Accuracy counts all correct predictions equally, so a model that always predicts the majority class scores high accuracy even with zero predictive ability. For example, with 95% negative samples, a model that always predicts negative achieves 95% accuracy but MCC of 0. MCC accounts for all four confusion matrix cells and produces a meaningful score near 0 for such degenerate classifiers, making it far more reliable when class distribution is skewed.
What is the difference between MCC and F1 score?
F1 score is the harmonic mean of Precision and Recall and ignores True Negatives entirely. This means F1 can be high even when the model performs poorly on the negative class. MCC includes TN in its formula, so it penalises poor performance on either class. For balanced datasets, F1 and MCC tend to agree. For imbalanced datasets, MCC is the more conservative and arguably more honest metric.
Is the Matthews Correlation Coefficient the same as the Phi Coefficient?

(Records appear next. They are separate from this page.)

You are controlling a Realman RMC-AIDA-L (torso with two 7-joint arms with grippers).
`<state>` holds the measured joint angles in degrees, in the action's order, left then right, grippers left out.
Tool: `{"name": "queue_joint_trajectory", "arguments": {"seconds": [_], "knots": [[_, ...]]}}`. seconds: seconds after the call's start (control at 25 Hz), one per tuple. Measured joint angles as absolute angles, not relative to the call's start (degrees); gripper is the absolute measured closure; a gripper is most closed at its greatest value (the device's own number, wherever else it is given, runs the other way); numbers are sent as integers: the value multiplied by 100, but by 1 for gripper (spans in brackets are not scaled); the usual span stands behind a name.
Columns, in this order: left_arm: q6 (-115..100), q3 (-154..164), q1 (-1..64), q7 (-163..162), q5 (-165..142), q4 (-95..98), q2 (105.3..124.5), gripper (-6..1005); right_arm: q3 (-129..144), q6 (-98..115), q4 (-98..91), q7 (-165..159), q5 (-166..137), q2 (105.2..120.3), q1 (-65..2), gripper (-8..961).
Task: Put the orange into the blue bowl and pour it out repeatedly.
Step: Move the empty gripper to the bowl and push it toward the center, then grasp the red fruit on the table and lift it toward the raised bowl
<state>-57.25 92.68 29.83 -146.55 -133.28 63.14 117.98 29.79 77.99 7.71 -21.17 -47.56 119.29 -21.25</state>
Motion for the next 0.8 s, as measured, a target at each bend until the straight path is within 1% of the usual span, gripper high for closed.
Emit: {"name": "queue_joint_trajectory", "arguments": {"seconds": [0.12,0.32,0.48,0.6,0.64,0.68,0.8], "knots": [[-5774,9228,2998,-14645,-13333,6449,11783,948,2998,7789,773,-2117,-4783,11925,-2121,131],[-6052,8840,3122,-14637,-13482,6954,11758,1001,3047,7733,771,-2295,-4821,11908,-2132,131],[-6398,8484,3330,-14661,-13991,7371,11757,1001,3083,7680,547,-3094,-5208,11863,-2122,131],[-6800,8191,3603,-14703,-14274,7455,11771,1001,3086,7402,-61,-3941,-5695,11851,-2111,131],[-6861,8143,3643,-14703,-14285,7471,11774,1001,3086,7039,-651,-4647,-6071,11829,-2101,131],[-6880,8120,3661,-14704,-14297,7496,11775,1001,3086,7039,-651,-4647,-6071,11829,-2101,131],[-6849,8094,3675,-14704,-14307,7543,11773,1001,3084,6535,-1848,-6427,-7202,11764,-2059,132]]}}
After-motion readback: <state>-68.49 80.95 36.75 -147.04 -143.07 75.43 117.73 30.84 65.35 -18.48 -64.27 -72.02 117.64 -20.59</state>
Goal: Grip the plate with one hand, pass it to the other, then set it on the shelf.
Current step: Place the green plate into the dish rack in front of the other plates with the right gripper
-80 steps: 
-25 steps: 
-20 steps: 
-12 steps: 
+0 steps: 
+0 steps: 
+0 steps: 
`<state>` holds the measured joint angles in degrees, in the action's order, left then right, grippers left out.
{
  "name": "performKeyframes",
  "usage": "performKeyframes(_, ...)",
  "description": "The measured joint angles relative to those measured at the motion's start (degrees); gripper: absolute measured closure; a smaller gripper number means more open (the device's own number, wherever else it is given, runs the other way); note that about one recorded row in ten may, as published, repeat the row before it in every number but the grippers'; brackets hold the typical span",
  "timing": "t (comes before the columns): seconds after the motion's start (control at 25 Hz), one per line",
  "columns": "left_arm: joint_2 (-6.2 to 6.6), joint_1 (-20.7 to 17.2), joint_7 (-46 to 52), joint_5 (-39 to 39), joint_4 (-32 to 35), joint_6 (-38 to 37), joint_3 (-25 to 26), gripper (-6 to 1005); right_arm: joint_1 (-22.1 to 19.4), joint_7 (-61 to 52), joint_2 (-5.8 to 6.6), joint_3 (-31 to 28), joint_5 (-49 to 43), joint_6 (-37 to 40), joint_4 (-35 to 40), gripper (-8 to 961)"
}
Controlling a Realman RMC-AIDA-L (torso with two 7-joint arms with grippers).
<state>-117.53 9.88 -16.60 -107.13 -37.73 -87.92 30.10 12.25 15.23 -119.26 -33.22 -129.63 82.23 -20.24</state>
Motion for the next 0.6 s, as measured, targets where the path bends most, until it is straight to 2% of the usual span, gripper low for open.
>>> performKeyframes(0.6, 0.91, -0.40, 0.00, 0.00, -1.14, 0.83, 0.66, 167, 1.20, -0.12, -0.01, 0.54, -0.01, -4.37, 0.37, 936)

Yes. The MCC and the Phi Coefficient are mathematically identical. Both use the same formula applied to a 2x2 contingency table. The Phi Coefficient is the standard term in statistics for measuring association between two binary categorical variables. MCC is the term used in machine learning and bioinformatics. They produce exactly the same numerical result from the same TP, TN, FP, FN counts.

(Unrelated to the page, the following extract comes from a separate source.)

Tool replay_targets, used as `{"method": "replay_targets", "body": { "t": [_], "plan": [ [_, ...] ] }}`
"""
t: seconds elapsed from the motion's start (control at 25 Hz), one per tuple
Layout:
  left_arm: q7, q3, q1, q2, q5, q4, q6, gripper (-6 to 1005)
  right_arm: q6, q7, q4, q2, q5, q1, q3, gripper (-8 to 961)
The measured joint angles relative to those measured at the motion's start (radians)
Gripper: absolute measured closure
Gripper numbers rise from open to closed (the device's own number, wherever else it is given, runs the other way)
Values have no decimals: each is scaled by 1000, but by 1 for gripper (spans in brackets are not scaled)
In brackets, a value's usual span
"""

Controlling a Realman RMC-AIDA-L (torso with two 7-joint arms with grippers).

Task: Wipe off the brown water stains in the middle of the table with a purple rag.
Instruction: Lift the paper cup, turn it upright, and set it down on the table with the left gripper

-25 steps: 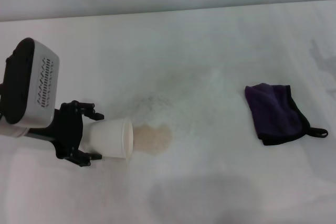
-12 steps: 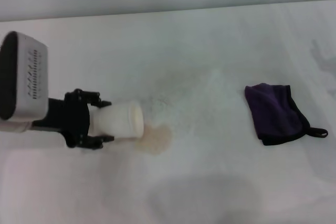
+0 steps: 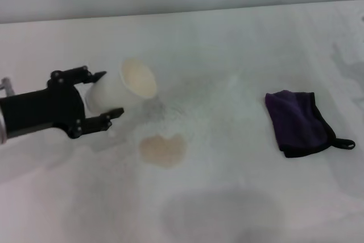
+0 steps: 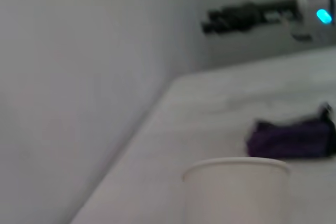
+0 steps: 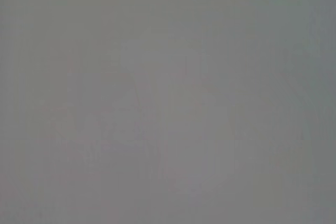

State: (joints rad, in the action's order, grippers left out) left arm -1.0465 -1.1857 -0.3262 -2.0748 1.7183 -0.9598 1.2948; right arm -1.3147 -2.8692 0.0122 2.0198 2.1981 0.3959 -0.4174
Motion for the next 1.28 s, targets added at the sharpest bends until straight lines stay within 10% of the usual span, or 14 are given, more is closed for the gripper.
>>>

What does it mean when MCC is 0?
An MCC of exactly 0 means the model's predictions are uncorrelated with the true labels. The model performs no better than random class assignment. This can happen either because the model genuinely has no predictive power, or because the denominator of the MCC formula equals zero (which occurs when the model always predicts one class, producing either zero TP, zero TN, or both). By convention, MCC is defined as 0 in the degenerate denominator case.
Can MCC be negative?
Yes. MCC ranges from -1 to +1. A negative MCC means the model is systematically predicting the wrong class more often than it should by chance. An MCC of -1 is a perfect negative classifier: every positive is predicted negative and every negative is predicted positive. In practice, a strongly negative MCC usually indicates that the class labels were accidentally inverted or the model was trained incorrectly.